Además, lo que a veces pasan por alto los inversores es que los planes de inversión de capital de proporciones astronómicas que se están implementando para apoyar la IA requieren no solo cientos de miles de millones de dólares, sino también moléculas en forma de materiales como cobre, agua, galio, litio y hormigón.
El suministro de estos compuestos se ha visto afectado en Estados Unidos, entre otros países, por la falta de inversión de capital en industrias o minas clave. Y cuanto más levanten los políticos barreras nacionalistas o proteccionistas, más aumentará la presión para utilizar el capital en invertir en mercados locales con el fin de garantizar un acceso inmediato a las moléculas.
"Esta no es una historia de disrupción por IA. HALO se lee mejor como Hard Assets, Local Operations (Activos Tangibles, Operaciones Locales)", escribió Currie, que pronostica una importante revalorización a medida que los inversores pasen de los valores tecnológicos a las operaciones HALO. Como señaló en X Craig Tindale, un inversor australiano: «El mundo financiero y el mundo físico van en direcciones opuestas, lo que está haciendo que las viejas reglas económicas dejen de tener validez.
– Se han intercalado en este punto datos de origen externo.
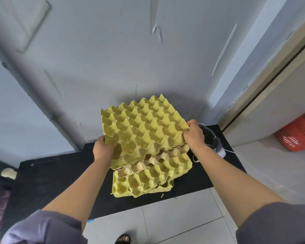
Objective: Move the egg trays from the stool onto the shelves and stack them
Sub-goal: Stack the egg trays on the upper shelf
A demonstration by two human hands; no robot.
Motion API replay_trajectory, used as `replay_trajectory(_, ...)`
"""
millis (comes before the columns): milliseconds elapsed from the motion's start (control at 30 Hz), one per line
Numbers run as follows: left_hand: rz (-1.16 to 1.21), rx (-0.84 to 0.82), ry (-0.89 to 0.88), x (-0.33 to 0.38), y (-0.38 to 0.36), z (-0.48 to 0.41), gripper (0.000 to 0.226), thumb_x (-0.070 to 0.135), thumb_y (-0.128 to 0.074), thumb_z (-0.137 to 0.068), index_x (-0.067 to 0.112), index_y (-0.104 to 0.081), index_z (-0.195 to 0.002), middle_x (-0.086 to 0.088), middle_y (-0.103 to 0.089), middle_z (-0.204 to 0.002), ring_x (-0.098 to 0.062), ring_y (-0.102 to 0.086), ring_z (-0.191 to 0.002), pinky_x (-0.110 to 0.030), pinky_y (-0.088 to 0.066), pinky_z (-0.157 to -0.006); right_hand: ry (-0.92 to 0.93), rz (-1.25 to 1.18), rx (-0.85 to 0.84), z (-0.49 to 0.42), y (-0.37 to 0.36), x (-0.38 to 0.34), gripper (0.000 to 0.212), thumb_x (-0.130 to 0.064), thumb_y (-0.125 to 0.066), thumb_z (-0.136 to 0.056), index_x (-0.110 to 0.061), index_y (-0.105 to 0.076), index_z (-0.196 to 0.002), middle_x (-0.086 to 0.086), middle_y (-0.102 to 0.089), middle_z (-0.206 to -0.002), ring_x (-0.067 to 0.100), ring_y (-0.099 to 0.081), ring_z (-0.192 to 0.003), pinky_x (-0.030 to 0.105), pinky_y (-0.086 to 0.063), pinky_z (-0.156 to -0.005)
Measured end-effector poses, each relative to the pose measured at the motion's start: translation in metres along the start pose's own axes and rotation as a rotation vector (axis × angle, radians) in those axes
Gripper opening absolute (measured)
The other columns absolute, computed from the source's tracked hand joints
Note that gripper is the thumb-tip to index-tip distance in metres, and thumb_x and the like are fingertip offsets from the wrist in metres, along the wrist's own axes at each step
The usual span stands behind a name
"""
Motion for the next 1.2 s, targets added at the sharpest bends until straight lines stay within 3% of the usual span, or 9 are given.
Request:
replay_trajectory(167,0.1,0.05,-0.051,0.026,0.058,0.022,0.025,0.01,-0.049,-0.089,0.005,-0.058,-0.112,-0.011,-0.058,-0.094,-0.029,-0.054,-0.086,-0.035,-0.044,-0.069,0.082,-0.086,0.019,0.031,0.03,-0.043,0.013,-0.008,-0.044,-0.091,-0.011,-0.045,-0.103,0.009,-0.055,-0.094,0.029,-0.054,-0.087,0.04,-0.044,-0.074)
replay_trajectory(333,0.187,-0.016,-0.078,0.04,0.095,0.037,0.024,0.002,-0.042,-0.087,0.004,-0.057,-0.105,-0.012,-0.057,-0.087,-0.031,-0.055,-0.084,-0.032,-0.045,-0.063,0.077,-0.263,0.064,0.062,0.051,-0.072,0.013,-0.004,-0.041,-0.089,-0.01,-0.043,-0.101,0.006,-0.049,-0.09,0.024,-0.047,-0.082,0.035,-0.037,-0.068)
replay_trajectory(633,0.242,-0.14,-0.044,0.01,0.046,0.029,0.022,0.0,-0.04,-0.088,0.007,-0.054,-0.105,-0.013,-0.057,-0.098,-0.03,-0.054,-0.089,-0.041,-0.048,-0.078,-0.034,-0.34,0.099,0.071,0.032,-0.017,0.011,-0.002,-0.041,-0.091,-0.011,-0.042,-0.097,0.003,-0.045,-0.086,0.017,-0.042,-0.074,0.028,-0.031,-0.057)
replay_trajectory(800,0.373,-0.172,0.054,-0.016,0.008,0.004,0.037,0.003,-0.042,-0.09,0.011,-0.048,-0.126,-0.01,-0.057,-0.114,-0.031,-0.058,-0.101,-0.047,-0.051,-0.088,-0.194,-0.588,0.019,0.049,-0.011,0.026,0.014,-0.004,-0.041,-0.09,-0.016,-0.045,-0.095,0.008,-0.049,-0.088,0.019,-0.045,-0.075,0.033,-0.037,-0.067)
replay_trajectory(967,0.471,-0.246,0.188,-0.037,-0.032,-0.015,0.033,-0.001,-0.041,-0.091,0.018,-0.041,-0.118,-0.009,-0.049,-0.109,-0.025,-0.055,-0.084,-0.04,-0.051,-0.07,-0.313,-0.725,-0.05,0.026,-0.042,0.059,0.022,-0.006,-0.042,-0.087,-0.028,-0.048,-0.088,0.007,-0.047,-0.094,0.025,-0.046,-0.086,0.045,-0.045,-0.078)
replay_trajectory(1033,0.476,-0.26,0.242,-0.051,-0.041,-0.021,0.038,-0.005,-0.04,-0.087,0.015,-0.041,-0.12,-0.014,-0.049,-0.114,-0.028,-0.055,-0.087,-0.042,-0.05,-0.071,-0.346,-0.74,-0.09,0.023,-0.048,0.067,0.025,-0.003,-0.042,-0.084,-0.027,-0.048,-0.088,0.009,-0.047,-0.097,0.027,-0.048,-0.089,0.048,-0.048,-0.083)
replay_trajectory(1100,0.461,-0.269,0.285,-0.063,-0.049,-0.029,0.046,-0.008,-0.04,-0.084,0.01,-0.042,-0.126,-0.018,-0.051,-0.115,-0.032,-0.057,-0.09,-0.041,-0.05,-0.066,-0.386,-0.758,-0.141,0.018,-0.053,0.072,0.027,0.0,-0.042,-0.081,-0.025,-0.048,-0.088,0.01,-0.047,-0.099,0.028,-0.049,-0.09,0.044,-0.045,-0.078)
replay_trajectory(1200,0.426,-0.308,0.355,-0.07,-0.059,-0.037,0.047,0.0,-0.048,-0.085,0.008,-0.043,-0.131,-0.018,-0.056,-0.117,-0.037,-0.059,-0.097,-0.045,-0.053,-0.069,-0.421,-0.726,-0.204,0.01,-0.057,0.073,0.018,-0.008,-0.048,-0.085,-0.023,-0.048,-0.095,0.011,-0.049,-0.108,0.03,-0.05,-0.103,0.043,-0.043,-0.09)
Point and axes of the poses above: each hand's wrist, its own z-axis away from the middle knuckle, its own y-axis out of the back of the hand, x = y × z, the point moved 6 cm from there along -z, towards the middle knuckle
Muchos analistas en Silicon Valley podrían discrepar. De hecho, en una reciente visita a la costa oeste de Estados Unidos, me sorprendió la confianza del sector tecnológico en que el mercado de valores y el boom de la IA puedan resistir la inestabilidad geopolítica. "¿Acaso a alguien le importa si el estrecho de Ormuz está abierto?", observó un banquero durante la conferencia Milken, que estuvo marcada por el entusiasmo ante la próxima salida a bolsa de SpaceX.
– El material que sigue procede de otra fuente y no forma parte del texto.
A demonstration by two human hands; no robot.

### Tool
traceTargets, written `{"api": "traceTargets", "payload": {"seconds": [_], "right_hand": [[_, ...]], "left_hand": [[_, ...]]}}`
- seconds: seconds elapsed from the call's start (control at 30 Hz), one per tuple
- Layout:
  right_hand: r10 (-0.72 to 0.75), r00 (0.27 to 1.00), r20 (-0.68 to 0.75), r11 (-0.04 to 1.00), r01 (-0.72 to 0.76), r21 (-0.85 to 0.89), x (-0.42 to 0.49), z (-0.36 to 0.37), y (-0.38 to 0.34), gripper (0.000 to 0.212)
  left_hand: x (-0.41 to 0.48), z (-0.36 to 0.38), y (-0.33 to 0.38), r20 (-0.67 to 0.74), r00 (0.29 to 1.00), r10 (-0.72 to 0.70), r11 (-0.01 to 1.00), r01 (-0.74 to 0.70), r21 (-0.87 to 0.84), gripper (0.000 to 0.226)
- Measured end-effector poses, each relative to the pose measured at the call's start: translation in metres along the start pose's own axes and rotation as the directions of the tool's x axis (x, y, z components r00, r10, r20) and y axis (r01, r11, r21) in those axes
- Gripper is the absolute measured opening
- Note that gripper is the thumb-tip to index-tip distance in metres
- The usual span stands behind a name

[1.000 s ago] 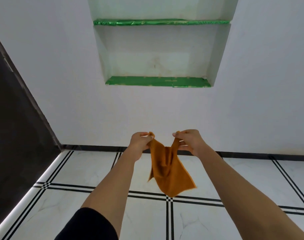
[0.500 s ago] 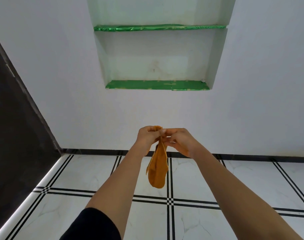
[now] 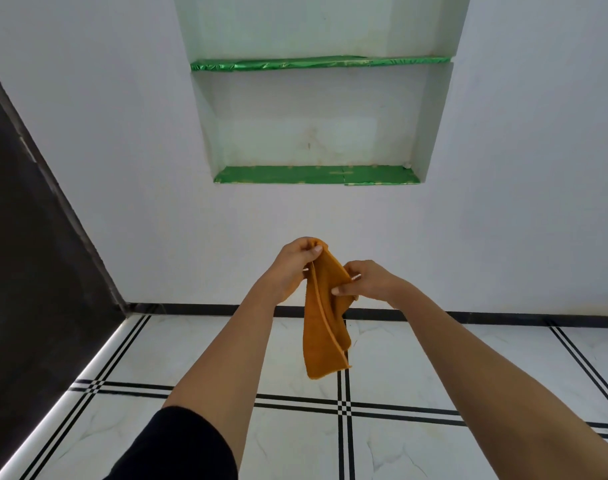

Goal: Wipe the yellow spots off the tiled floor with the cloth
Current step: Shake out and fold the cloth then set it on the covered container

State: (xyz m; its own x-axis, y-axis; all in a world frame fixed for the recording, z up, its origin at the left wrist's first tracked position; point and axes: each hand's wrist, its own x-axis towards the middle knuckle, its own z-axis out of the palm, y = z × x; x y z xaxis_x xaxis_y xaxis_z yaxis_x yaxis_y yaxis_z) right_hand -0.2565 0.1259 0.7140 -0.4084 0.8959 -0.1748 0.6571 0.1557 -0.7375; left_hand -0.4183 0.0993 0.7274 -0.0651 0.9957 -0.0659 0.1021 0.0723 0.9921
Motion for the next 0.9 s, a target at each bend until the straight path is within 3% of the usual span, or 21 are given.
{"api": "traceTargets", "payload": {"seconds": [0.2,0.3,0.43,0.53,0.57,0.63,0.7,0.73,0.83,0.9], "right_hand": [[-0.017,0.998,0.054,0.979,0.028,-0.204,-0.006,-0.030,-0.012,0.041],[-0.026,0.999,0.025,0.983,0.030,-0.181,-0.008,-0.042,-0.021,0.037],[-0.013,0.999,0.035,1.000,0.012,0.011,-0.015,-0.050,-0.022,0.028],[-0.036,0.994,-0.104,0.915,0.074,0.397,-0.019,-0.060,-0.033,0.026],[0.015,0.991,-0.133,0.828,0.062,0.557,-0.017,-0.062,-0.035,0.034],[0.162,0.987,0.014,0.684,-0.122,0.719,-0.012,-0.051,-0.022,0.065],[0.252,0.950,0.185,0.702,-0.311,0.641,-0.009,-0.027,0.004,0.078],[0.291,0.930,0.225,0.711,-0.368,0.600,-0.011,-0.016,0.018,0.074],[0.272,0.921,0.280,0.754,-0.385,0.533,-0.021,-0.001,0.046,0.040],[0.188,0.930,0.317,0.727,-0.349,0.592,-0.023,-0.001,0.050,0.048]], "left_hand": [[0.000,-0.019,-0.011,-0.170,0.985,0.039,0.999,-0.043,-0.019,0.022],[-0.004,-0.022,-0.014,-0.225,0.974,0.021,0.999,-0.030,-0.039,0.018],[-0.011,-0.024,-0.014,-0.213,0.976,0.039,0.997,-0.053,-0.062,0.019],[-0.011,-0.025,0.007,-0.246,0.966,0.085,0.979,-0.127,-0.160,0.024],[-0.010,-0.023,0.013,-0.224,0.973,0.051,0.967,-0.105,-0.234,0.029],[-0.013,-0.017,0.003,-0.028,0.989,-0.143,0.889,0.116,-0.443,0.050],[-0.024,-0.003,-0.029,0.275,0.919,-0.283,0.753,0.390,-0.530,0.079],[-0.033,0.004,-0.047,0.363,0.867,-0.341,0.705,0.491,-0.511,0.086],[-0.052,0.008,-0.078,0.373,0.789,-0.488,0.650,0.614,-0.448,0.086],[-0.047,-0.001,-0.075,0.317,0.823,-0.471,0.700,0.568,-0.433,0.063]]}}
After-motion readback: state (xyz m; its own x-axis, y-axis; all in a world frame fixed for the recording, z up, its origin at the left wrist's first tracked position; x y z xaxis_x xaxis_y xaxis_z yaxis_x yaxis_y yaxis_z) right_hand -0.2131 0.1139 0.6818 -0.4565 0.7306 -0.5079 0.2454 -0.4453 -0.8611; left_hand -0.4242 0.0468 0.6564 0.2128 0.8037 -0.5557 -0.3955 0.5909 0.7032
Es probable que los historiadores del futuro concluyan que los expertos en tecnología tenían razón. Sin embargo, los inversores de hoy deberían prestar atención a cómo los gobiernos, tanto en Nueva Zelanda como en otros países, están adoptando con inquietud una mentalidad de escasez, y preguntarse si la ponderación actual del índice bursátil refleja realmente esta situación.
Al fin y al cabo, como escribió Robert Rubin, exsecretario del Tesoro estadounidense, en Financial Times esta semana, "es probable que los mercados no estén conectados con la realidad durante un largo periodo y luego reaccionen con rapidez y dureza". Una vez más, es probable que la realidad acabe cobrándose su venganza.